Is It Against the Law for Citizens to Fix Potholes?

The city has repeatedly urged citizens not to try filling potholes themselves.

Along Southeast 82nd Avenue. (Blake Benard)

Is it against the law for citizens to fix potholes? There’s a pothole on our street that has been bursting tires and bending wheels for two years. Can I go buy a freaking bucket of cold patch and fix it myself, or will the Stasi show up? —Asphalt Vigilante

I don’t know how often you read the papers (and God help you if my column is your only source of news), but right now the cops are barely keeping up with all the actual murder and mayhem. The chances that some schmo doing unauthorized street maintenance is going to draw a SWAT team seem pretty remote.

Which is not to say that you should do it! The city has repeatedly urged citizens not to try filling potholes themselves. Why not? For the same reason they don’t want you putting up your own traffic lights, digging your own sewage culverts, or doing your own repairs on the Morrison Bridge: Don’t take this the wrong way, Vigilante, but, statistically speaking, you’re probably an idiot.
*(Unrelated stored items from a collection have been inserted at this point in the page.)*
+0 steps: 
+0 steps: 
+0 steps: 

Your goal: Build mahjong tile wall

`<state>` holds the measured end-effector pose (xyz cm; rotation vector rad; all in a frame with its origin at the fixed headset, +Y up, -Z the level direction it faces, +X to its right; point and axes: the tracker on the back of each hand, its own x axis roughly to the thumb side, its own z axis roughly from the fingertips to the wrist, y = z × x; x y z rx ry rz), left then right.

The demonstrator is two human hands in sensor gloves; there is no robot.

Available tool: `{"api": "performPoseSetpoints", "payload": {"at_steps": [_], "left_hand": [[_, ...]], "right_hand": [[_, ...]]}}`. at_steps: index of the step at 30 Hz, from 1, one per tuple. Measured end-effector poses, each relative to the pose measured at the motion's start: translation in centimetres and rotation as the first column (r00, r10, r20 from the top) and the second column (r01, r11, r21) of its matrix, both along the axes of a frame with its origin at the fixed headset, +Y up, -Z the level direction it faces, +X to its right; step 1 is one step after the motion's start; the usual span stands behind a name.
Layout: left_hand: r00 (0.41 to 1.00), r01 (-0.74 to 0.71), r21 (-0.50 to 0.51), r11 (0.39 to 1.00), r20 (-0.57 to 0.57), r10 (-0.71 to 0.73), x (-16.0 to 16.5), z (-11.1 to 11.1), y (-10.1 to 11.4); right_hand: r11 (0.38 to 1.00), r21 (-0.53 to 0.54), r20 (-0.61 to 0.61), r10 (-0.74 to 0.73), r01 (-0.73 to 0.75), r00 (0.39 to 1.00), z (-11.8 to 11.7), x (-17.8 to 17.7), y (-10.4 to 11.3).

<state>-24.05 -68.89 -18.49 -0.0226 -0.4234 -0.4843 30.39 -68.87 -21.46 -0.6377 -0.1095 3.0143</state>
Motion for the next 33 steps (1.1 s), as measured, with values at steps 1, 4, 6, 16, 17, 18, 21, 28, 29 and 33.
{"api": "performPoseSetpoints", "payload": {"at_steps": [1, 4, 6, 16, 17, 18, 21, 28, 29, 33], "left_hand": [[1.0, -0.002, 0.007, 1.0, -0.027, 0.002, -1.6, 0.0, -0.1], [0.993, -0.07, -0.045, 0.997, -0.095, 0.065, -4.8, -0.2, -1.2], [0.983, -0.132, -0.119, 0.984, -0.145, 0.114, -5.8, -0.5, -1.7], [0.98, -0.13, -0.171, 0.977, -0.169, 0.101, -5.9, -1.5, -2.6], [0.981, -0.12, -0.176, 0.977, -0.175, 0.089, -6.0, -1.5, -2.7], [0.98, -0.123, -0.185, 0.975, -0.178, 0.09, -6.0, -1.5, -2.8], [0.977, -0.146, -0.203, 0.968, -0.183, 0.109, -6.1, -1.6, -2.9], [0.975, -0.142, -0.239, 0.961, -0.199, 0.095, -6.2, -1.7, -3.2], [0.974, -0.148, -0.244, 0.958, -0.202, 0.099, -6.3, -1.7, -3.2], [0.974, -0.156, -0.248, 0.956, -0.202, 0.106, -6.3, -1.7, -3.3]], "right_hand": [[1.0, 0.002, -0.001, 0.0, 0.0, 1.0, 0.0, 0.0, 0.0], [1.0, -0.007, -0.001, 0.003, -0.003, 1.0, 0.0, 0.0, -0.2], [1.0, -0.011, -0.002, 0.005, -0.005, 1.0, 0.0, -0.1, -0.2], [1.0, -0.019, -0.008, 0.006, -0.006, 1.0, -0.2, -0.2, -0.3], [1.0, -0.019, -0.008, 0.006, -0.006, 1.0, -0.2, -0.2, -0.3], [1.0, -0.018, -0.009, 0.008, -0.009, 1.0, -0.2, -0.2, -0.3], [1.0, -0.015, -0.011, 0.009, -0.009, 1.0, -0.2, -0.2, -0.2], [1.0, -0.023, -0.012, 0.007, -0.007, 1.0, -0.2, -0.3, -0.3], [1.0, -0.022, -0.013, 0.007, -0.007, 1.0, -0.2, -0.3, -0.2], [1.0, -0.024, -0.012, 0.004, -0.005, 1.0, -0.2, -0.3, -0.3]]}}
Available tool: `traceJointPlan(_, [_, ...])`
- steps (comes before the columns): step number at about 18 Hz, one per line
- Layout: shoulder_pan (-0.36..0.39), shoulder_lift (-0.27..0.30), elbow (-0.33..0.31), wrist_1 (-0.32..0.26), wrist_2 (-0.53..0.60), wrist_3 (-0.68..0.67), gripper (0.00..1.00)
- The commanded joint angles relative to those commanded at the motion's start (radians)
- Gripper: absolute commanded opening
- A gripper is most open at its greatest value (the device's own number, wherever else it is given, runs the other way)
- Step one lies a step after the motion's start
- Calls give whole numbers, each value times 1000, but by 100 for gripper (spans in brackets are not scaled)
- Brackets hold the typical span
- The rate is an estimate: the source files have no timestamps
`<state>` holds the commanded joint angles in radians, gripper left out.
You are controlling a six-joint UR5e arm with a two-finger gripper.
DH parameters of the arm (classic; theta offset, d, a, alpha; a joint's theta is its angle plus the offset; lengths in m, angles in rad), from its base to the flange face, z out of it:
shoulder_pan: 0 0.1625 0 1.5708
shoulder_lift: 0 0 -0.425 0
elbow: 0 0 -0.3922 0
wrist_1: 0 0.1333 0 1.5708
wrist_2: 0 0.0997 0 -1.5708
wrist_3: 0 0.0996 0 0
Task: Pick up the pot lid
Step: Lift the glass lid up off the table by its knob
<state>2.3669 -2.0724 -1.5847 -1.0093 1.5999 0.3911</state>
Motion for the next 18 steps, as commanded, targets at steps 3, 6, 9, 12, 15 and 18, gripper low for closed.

Look at it from the city’s point of view: They don’t know you. Is it really safe for them to assume you can fill a pothole without getting yourself run over, or leaving your tools in the middle of the roadway, or mistakenly filling the hole with napalm and live eels? And then, when the whole thing blows up in your face, are you going to say, “Ah, well, I’ve learned a valuable lesson?” No, you’re going to sue the city for a billion dollars and name the eels as co-defendants.

That said, you’re not exactly the first person to consider going rogue on potholes. Just last year, Rod Stewart shocked the world with the news that he was still alive, and proved it with a video of himself (and a work crew) repairing several potholes in a public road near his estate. In Oakland, a group calling themselves “Pothole Vigilantes” grabbed headlines last summer for similar high jinks.

Finally, there’s Portland Anarchist Road Care, a group started in 2017 “not only to fix the potholes, but to take power back from the state into the hands of the people.” By their own count, they patched five potholes before dropping out of sight in, um, 2017. I know, it’s hard to imagine Portland anarchists becoming disenchanted with the daily grind of honest labor, but there it is.